75% humidity should be the high-end for Golden Tegus, not the low end.  90% is way too high and if this is maintained over a long enough period, you are asking for respiratory issues and mildew/mold problems.  Not to mention it would be almost impossible to maintain in an enclosure of the proper size. 

A basking spot of around 105-110F should be provided on one end, while the cool end should be in the mid 70s.  I recommend a 160 or higher Mercury Vapor Bulb or high intensity T2 UVB bulbs combined with incandescent or infrared heat.  Remember to make sure enough space is between the basking area and the heat source so you do not burn your reptile.

----------


## jclaiborne

> Alright, i haven't seen any care sheets on bp.net for Columbian golden tegus so im going to share one based off of my experience:
> 
> Introduction:
> The golden tegu is not for everyone especially an unexperienced keeper or anyone who is not willing to give them daily attention.Also, understand tegus in general have some of the strongest jaw pressure in the world along with many sharp teeth, and to add to that when they bite they hold on for at least five mins. . However they can certainly be a rewarding herp to keep.
> 
> Selecting your golden tegu:
> If possible purchase a tegu at an expo.

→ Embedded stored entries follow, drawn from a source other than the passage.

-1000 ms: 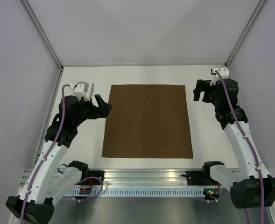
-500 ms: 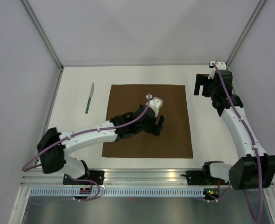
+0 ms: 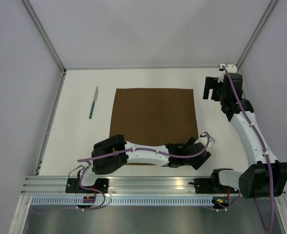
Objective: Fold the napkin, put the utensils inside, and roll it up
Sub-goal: Fold the napkin at the center of the board.
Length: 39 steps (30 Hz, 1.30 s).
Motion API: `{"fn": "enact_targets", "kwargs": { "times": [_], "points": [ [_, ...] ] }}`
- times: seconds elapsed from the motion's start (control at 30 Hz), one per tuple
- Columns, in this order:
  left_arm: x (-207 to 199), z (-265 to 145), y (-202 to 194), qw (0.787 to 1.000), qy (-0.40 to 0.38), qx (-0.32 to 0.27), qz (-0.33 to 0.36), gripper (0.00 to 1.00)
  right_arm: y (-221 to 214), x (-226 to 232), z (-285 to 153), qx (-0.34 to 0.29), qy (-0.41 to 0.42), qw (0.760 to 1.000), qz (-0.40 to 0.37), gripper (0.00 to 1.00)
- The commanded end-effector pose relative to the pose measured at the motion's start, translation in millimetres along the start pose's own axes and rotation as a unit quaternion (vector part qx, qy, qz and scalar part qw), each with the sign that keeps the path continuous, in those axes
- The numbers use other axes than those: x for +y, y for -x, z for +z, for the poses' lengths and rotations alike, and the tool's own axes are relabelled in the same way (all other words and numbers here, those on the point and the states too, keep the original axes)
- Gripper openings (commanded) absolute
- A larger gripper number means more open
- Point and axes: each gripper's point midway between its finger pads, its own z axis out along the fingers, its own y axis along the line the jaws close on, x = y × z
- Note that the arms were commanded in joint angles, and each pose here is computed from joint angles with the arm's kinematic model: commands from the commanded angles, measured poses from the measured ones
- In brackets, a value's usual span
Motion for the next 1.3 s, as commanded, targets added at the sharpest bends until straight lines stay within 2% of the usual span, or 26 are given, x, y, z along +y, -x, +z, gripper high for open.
{"fn": "enact_targets", "kwargs": {
  "times": [0.0, 0.53, 0.73, 0.93, 1.1, 1.17, 1.27],
  "points": [
    [-27, 13, 21, 0.999, -0.024, -0.037, 0.022, 0.71, 1, -6, -4, -0.002, -0.019, 1.0, 0.002, 0.98],
    [-36, 49, -17, 0.998, -0.009, -0.014, 0.061, 0.68, -3, -5, -6, -0.002, -0.012, 1.0, -0.001, 0.98],
    [-29, 54, -29, 0.998, 0.011, -0.006, 0.064, 0.56, -4, -4, -6, -0.001, -0.009, 1.0, -0.002, 0.98],
    [-25, 53, -26, 0.998, 0.02, -0.011, 0.064, 0.29, -5, -3, -7, -0.001, -0.007, 1.0, -0.002, 0.98],
    [-28, 43, -12, 0.998, 0.01, -0.022, 0.059, 0.14, -4, -3, -8, -0.002, -0.007, 1.0, -0.002, 0.98],
    [-30, 35, -1, 0.998, 0.002, -0.029, 0.05, 0.03, -5, -3, -7, -0.001, -0.007, 1.0, -0.002, 0.98],
    [-30, 24, 11, 0.999, -0.022, -0.032, 0.024, 0.02, -5, -3, -7, -0.001, -0.007, 1.0, -0.004, 0.98]
  ]
}}
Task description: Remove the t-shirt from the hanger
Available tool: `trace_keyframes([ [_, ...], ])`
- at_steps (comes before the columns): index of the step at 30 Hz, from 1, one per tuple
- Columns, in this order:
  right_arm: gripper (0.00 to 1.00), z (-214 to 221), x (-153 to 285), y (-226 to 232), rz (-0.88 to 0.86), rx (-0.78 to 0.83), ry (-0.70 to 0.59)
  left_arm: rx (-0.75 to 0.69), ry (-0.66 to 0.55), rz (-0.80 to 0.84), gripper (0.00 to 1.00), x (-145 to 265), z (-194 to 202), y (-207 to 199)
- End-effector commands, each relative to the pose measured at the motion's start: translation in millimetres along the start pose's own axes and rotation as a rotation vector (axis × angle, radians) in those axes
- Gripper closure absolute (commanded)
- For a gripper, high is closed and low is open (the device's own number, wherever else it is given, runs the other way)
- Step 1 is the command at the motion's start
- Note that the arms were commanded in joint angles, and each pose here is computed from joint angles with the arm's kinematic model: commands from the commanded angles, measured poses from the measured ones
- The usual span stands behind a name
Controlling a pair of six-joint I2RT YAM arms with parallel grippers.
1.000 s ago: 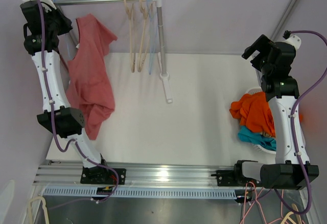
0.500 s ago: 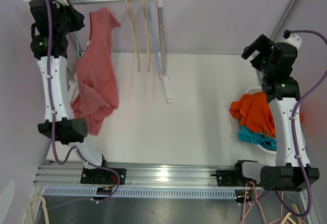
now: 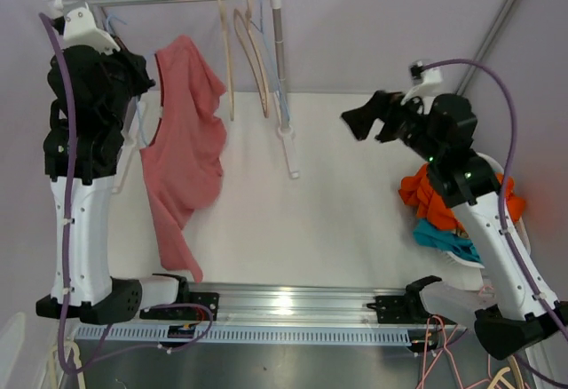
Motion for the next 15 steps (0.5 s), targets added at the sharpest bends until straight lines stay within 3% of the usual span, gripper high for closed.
trace_keyframes([
  [1, 0.01, 19, 19, 62, -0.401, 0.137, 0.044, 0.102, -0.007, -0.176, 0.99, 22, 7, 4],
  [7, 0.01, 84, 42, 148, -0.782, 0.172, 0.162, 0.136, 0.090, -0.338, 0.99, 44, 32, 5],
  [15, 0.01, 160, 54, 223, -0.972, 0.189, 0.248, 0.171, 0.153, -0.527, 1.00, 65, 51, 10],
])
Point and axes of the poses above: each gripper's point midway between its finger pads, its own x axis back along the fingers, its own y axis along the line the jaws close on, z = x × y, the point moved 10 cm from there along x, back along the fingers, and after that the axes turned 6 degrees about -x, right-handed, at the moved point
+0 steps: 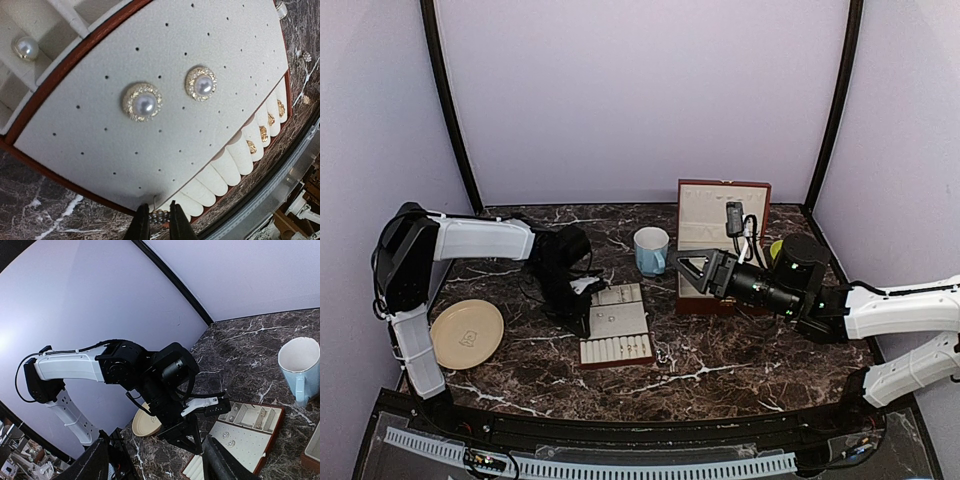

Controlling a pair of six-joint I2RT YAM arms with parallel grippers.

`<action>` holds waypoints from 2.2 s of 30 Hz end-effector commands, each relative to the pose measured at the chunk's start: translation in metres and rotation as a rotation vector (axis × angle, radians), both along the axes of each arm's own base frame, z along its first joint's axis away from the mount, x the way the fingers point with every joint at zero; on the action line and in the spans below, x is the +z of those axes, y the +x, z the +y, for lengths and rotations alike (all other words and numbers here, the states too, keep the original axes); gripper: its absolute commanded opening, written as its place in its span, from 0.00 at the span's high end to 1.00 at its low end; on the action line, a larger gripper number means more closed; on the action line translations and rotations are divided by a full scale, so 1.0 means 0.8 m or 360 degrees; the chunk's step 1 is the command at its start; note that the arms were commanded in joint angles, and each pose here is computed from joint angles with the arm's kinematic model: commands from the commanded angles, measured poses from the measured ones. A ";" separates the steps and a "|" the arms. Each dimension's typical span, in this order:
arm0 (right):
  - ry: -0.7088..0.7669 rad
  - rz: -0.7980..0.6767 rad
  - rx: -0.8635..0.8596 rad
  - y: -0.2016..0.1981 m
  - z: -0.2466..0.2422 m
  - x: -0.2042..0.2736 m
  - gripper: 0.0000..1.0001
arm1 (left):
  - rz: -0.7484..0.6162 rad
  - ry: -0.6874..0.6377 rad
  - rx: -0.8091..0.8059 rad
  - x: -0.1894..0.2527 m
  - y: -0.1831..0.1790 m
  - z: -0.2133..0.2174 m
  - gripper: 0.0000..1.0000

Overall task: Organize the mixed jewelry
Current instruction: Insert the earring into the earring holder, then adjust the earring on the earring holder.

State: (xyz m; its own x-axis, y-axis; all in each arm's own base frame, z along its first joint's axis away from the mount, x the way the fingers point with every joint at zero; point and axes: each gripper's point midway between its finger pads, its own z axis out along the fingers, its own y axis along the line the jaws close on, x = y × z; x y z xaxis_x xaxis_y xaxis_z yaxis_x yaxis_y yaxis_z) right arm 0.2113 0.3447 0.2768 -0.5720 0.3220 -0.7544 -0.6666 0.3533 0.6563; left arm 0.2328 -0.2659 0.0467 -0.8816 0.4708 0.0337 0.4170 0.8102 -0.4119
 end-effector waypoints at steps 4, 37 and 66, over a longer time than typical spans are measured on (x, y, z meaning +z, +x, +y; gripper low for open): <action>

The reason for this is to select a tegu personally and inspect its health. look for one that doesn't have mites and doesn't have any missed sheds and it is preferable to buy a baby. Also, understand that tegus at an expo are cold so they will seem friendly, but once warmed up they will revert back to being aggressive.
> 
> 
> ...



Other than the first line in the taming section all this info completely contradicts everything I have ever been told about caring for Tegus!

----------